| THE DATA |

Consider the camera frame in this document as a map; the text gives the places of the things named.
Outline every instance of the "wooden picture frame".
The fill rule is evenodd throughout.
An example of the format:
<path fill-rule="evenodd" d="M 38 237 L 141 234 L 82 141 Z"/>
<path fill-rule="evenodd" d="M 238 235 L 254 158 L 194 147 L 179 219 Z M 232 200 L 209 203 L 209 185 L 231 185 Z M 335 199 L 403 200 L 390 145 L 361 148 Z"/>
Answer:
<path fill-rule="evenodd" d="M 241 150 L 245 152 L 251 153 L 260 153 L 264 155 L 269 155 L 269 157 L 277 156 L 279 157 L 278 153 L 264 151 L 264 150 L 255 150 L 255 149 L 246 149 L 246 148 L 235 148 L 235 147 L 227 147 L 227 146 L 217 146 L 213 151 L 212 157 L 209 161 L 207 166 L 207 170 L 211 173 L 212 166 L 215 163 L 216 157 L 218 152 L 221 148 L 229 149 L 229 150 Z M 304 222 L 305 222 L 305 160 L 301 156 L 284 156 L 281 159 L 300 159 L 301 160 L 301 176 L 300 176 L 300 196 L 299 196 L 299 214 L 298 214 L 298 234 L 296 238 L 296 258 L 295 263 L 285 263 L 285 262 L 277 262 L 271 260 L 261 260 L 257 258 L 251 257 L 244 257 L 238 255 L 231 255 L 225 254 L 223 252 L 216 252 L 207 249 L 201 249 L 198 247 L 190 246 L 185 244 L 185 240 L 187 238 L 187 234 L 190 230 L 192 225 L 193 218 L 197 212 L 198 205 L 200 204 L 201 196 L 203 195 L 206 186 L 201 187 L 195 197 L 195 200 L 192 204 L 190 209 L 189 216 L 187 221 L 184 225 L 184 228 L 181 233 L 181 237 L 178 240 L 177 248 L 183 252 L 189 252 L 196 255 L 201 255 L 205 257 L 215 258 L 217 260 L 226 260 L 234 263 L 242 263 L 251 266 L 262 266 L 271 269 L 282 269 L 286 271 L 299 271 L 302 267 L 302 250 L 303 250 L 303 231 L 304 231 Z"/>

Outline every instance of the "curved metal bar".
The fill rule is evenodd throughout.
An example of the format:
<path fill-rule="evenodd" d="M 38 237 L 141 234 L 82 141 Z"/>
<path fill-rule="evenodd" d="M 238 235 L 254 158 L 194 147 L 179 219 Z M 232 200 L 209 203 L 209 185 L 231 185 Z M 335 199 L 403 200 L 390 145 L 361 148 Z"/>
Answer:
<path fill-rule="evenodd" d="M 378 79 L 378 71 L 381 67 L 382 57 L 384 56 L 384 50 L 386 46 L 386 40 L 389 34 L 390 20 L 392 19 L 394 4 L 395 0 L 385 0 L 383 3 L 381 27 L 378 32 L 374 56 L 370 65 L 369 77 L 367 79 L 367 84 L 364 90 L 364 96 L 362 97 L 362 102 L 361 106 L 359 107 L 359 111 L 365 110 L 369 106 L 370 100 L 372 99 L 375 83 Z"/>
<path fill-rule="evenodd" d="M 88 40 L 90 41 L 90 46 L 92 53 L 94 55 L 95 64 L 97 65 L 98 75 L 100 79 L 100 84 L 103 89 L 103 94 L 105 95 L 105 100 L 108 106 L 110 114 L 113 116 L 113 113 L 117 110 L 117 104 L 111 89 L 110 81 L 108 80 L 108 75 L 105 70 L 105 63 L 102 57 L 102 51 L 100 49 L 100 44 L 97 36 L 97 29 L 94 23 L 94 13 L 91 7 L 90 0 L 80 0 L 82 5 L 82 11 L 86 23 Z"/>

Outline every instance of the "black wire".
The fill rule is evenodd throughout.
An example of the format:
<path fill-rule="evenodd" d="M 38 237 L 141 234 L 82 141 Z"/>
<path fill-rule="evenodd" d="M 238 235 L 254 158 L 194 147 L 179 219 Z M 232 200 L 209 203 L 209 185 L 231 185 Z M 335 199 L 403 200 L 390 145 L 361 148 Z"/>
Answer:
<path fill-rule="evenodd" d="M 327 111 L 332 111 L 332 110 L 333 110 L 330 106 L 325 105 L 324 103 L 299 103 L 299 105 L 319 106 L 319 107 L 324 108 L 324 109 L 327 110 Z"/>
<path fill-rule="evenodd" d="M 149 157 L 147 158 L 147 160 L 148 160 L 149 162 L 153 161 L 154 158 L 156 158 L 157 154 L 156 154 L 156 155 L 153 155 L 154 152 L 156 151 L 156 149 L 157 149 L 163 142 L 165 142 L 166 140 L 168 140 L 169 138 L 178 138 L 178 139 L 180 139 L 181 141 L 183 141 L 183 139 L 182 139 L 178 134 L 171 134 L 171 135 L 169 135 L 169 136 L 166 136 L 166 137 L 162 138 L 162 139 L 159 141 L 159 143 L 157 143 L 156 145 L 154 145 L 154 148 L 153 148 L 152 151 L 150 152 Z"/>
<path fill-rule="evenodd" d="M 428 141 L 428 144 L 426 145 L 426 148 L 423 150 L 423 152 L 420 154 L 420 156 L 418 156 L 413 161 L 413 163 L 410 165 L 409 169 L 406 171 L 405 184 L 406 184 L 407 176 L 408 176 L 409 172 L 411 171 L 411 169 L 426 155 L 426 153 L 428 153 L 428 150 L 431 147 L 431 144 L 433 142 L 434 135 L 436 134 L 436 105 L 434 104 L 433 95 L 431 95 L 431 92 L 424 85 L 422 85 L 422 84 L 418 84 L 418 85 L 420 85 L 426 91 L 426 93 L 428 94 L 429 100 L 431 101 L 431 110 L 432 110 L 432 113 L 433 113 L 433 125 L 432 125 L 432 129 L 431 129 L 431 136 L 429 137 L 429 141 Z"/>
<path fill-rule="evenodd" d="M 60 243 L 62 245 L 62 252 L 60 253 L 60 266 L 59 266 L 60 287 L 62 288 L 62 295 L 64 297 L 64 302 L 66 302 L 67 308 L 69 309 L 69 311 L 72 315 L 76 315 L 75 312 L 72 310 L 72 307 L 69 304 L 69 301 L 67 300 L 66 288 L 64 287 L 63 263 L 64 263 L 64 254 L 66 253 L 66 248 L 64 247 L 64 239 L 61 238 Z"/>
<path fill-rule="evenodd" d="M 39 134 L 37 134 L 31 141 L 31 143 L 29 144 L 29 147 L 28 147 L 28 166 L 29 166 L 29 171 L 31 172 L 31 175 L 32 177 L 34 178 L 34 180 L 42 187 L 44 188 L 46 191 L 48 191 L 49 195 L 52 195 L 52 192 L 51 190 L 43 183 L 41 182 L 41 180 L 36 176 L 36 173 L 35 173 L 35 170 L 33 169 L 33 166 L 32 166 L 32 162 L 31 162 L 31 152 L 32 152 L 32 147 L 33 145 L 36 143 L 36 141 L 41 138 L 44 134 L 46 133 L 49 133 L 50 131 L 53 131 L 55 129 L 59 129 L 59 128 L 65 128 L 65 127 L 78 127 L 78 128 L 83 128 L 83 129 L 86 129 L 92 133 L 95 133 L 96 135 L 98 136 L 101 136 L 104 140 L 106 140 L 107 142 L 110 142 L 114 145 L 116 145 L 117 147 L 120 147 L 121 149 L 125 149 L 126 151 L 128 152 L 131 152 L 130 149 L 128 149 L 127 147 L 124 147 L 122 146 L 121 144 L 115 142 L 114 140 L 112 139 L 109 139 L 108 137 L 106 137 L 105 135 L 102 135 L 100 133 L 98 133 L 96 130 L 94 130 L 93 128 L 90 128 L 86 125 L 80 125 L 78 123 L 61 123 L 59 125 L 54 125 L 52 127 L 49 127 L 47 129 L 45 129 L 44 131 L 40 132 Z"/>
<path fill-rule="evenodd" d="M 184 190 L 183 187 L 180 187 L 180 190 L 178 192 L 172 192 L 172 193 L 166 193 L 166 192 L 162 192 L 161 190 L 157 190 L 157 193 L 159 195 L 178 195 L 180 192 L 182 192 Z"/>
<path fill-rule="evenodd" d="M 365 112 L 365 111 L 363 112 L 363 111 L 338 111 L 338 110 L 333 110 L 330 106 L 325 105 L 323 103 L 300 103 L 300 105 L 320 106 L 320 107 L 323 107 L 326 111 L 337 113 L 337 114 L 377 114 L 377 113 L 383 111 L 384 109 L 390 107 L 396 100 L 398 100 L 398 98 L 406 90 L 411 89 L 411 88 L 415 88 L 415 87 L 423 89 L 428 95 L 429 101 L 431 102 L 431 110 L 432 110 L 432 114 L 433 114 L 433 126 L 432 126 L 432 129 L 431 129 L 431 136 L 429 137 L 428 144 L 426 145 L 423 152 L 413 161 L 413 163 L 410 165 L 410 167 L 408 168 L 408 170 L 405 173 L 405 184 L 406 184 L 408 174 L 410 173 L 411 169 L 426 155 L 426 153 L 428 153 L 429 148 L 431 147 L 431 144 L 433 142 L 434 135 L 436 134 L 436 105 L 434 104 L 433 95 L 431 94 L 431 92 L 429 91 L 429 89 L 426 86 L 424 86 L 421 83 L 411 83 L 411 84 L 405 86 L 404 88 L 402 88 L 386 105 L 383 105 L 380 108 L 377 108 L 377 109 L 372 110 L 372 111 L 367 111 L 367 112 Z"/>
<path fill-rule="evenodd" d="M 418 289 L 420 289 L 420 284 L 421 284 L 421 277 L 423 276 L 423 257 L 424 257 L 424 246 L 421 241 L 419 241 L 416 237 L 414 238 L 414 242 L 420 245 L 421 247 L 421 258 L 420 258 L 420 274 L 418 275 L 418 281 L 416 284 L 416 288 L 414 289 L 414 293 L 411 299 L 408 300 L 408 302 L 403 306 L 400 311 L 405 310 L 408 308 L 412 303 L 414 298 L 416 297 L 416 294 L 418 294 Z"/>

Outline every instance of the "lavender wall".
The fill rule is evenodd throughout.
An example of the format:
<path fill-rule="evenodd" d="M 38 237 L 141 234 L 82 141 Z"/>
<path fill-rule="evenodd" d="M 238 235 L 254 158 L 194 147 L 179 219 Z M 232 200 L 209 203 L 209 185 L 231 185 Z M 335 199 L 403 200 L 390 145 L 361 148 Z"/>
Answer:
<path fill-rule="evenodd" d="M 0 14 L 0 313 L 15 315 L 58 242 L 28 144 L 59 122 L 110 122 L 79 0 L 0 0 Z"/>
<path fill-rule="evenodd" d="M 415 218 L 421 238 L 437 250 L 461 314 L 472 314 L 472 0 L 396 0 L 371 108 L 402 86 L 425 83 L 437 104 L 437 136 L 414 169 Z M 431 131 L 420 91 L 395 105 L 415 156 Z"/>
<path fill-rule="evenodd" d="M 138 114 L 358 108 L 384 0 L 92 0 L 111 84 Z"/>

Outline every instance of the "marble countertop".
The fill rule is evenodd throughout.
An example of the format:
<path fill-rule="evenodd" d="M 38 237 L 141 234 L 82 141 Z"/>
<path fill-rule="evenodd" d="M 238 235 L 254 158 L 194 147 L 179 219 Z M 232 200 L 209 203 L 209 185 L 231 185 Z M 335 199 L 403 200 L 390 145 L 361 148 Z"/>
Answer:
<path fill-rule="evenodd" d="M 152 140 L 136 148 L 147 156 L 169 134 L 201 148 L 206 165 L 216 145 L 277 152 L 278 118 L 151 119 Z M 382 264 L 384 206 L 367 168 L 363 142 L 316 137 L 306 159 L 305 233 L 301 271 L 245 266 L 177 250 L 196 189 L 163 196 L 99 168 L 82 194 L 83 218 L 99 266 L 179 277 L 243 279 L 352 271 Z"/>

| ACTIVITY |
Among the records above, find each line holding the string "instance" and pull it out.

| SOLUTION TO THIS TASK |
Outline every instance of the "wooden picture frame".
Outline every instance of the "curved metal bar".
Outline every instance of the "black wire".
Outline every instance of the "lavender wall".
Outline every instance of the "marble countertop".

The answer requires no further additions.